Even though these are the sentiments of the family, it is understandable that Adnan has so many supporters. Fans who claim that they “just want him to get a new trial. (AFP, The Express Tribune)” have grown attached to the idea of his innocence. ‘Serial,’ the medium where so many have been made familiar with the case, does not hold a bias against him (if anything, for him) and transforms the case into something reachable. The audience doesn’t need to endure any stuffy police statements or government-endorsed beliefs. Instead, they listen to Koenig – an average woman who is simply fascinated with the murder – among other potential witnesses and even Syed himself. This, to me, gives way for the development of empathy for the alleged killer due to the of the lack of formalities and familiarity.

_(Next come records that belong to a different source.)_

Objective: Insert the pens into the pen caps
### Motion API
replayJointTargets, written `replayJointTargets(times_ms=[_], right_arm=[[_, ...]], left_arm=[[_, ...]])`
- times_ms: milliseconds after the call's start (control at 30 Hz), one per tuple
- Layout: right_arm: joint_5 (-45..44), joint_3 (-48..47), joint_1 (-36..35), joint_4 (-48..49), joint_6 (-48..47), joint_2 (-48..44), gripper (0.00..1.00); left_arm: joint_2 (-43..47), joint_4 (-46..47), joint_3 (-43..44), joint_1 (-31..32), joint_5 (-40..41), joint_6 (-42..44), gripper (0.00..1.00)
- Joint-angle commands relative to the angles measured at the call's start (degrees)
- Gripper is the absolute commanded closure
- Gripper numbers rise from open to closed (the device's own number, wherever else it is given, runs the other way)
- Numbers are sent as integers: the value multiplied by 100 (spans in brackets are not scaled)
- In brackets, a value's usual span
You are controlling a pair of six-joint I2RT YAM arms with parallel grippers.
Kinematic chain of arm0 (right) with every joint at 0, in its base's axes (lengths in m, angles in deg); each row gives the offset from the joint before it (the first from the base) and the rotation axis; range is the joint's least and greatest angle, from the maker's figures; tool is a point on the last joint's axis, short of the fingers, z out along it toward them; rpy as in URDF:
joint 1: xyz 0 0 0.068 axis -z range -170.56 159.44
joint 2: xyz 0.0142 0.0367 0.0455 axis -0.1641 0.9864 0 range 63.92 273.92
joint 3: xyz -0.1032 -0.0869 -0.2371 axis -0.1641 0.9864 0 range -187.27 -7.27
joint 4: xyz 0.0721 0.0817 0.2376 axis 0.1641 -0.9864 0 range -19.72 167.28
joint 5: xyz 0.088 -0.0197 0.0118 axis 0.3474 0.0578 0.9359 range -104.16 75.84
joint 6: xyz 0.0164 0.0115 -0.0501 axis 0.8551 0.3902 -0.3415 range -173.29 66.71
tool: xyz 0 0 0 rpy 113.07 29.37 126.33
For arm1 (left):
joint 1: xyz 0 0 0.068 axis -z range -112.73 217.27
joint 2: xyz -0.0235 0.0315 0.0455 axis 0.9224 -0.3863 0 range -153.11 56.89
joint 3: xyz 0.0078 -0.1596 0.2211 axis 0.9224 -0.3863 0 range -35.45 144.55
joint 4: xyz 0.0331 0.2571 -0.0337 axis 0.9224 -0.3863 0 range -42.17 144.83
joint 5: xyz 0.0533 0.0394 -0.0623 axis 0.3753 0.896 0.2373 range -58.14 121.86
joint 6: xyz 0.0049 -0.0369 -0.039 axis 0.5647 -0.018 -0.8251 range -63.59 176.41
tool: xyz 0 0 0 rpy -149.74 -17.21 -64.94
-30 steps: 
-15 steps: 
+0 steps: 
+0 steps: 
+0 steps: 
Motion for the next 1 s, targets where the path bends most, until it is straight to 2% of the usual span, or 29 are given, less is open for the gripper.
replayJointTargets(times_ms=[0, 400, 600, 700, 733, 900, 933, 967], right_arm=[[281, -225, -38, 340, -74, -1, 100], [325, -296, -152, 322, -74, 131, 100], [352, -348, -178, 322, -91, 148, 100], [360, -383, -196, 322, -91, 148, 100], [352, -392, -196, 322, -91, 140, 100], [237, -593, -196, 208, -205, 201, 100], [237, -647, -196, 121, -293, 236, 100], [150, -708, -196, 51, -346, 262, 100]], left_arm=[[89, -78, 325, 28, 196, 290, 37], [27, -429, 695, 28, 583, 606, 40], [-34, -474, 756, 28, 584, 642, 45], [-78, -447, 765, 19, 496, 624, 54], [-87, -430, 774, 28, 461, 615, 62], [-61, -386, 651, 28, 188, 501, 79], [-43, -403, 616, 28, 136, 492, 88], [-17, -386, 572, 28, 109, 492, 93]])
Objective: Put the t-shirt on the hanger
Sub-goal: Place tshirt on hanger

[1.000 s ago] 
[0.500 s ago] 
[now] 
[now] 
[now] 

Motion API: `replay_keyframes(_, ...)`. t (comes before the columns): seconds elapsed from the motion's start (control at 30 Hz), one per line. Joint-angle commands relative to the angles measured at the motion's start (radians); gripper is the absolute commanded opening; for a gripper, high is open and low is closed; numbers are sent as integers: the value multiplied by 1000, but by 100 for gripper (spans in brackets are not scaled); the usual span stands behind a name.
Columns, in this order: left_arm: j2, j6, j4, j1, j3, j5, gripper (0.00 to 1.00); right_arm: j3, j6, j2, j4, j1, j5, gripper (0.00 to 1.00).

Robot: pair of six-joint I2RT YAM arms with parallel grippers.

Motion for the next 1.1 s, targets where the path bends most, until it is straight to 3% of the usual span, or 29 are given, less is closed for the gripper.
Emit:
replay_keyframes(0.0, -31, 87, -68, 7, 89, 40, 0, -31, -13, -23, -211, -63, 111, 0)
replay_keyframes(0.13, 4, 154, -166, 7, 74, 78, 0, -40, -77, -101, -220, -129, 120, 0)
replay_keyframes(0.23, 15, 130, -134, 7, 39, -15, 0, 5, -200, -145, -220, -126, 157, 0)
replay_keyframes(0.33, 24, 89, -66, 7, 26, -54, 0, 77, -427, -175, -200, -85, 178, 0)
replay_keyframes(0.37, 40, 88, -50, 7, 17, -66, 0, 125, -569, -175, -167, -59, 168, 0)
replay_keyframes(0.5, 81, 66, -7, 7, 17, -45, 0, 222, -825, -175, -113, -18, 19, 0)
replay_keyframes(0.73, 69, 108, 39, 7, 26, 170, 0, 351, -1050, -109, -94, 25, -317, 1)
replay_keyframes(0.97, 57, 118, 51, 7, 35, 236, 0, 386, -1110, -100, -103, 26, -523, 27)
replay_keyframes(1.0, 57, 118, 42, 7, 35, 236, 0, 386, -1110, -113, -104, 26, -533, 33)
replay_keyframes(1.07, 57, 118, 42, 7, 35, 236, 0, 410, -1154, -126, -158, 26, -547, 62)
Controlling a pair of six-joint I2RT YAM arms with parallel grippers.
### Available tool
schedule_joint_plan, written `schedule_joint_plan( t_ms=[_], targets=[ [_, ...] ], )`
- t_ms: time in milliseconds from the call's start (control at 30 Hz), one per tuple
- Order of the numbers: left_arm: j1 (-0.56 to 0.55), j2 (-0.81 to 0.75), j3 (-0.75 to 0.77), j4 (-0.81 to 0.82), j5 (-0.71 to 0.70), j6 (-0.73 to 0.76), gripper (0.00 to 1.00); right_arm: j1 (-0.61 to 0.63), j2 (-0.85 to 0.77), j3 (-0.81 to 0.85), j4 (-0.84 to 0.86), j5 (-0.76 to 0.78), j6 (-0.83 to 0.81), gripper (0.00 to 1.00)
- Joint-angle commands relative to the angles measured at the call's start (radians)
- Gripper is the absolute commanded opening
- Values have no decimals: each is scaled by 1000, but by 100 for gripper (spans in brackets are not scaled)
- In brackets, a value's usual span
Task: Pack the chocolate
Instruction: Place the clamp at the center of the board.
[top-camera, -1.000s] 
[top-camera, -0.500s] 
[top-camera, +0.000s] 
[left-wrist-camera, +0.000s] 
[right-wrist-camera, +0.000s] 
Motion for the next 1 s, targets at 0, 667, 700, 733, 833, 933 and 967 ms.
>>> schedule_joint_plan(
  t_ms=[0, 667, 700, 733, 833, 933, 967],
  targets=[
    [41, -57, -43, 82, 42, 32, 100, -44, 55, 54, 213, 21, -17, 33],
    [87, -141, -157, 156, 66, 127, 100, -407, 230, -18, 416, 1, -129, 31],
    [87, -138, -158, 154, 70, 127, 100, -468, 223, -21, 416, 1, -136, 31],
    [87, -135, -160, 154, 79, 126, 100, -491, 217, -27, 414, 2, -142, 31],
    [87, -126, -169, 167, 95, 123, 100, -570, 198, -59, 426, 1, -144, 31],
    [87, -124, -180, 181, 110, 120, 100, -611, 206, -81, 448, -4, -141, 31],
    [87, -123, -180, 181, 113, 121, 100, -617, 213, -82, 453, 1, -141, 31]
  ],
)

Hey, I get it. The podcast allows investigative journalism to have a new life – it gets its audience to care more through its convenient medium. People, especially millennials, are addicted as “a solid 38% (…) listen to podcasts according to Edison Research. (Podcast Motor)”  I know that for myself, there is no trial for ‘Serial’ podcast. It completely ensnares the imagination and will keep me hooked for many more episodes to come.

Works Cited

Fenton, Justin. “Hae Min Lee’s Family Says Syed Hearings Have ‘reopened Wounds Few Can Imagine’.” Baltimoresun.com. N.p., 07 Feb. 2016. Web. 21 July 2017.

AFP. “‘Serial’ Hero Adnan Syed Gets Second Chance in US Court.” The Express Tribune. N.p., 10 June 2017. Web. 21 July 2017.

“4 Ways Millennials Are Changing the Way We Consume Audio.” Podcast Motor. N.p., 29 Aug. 2016. Web. 21 July 2017.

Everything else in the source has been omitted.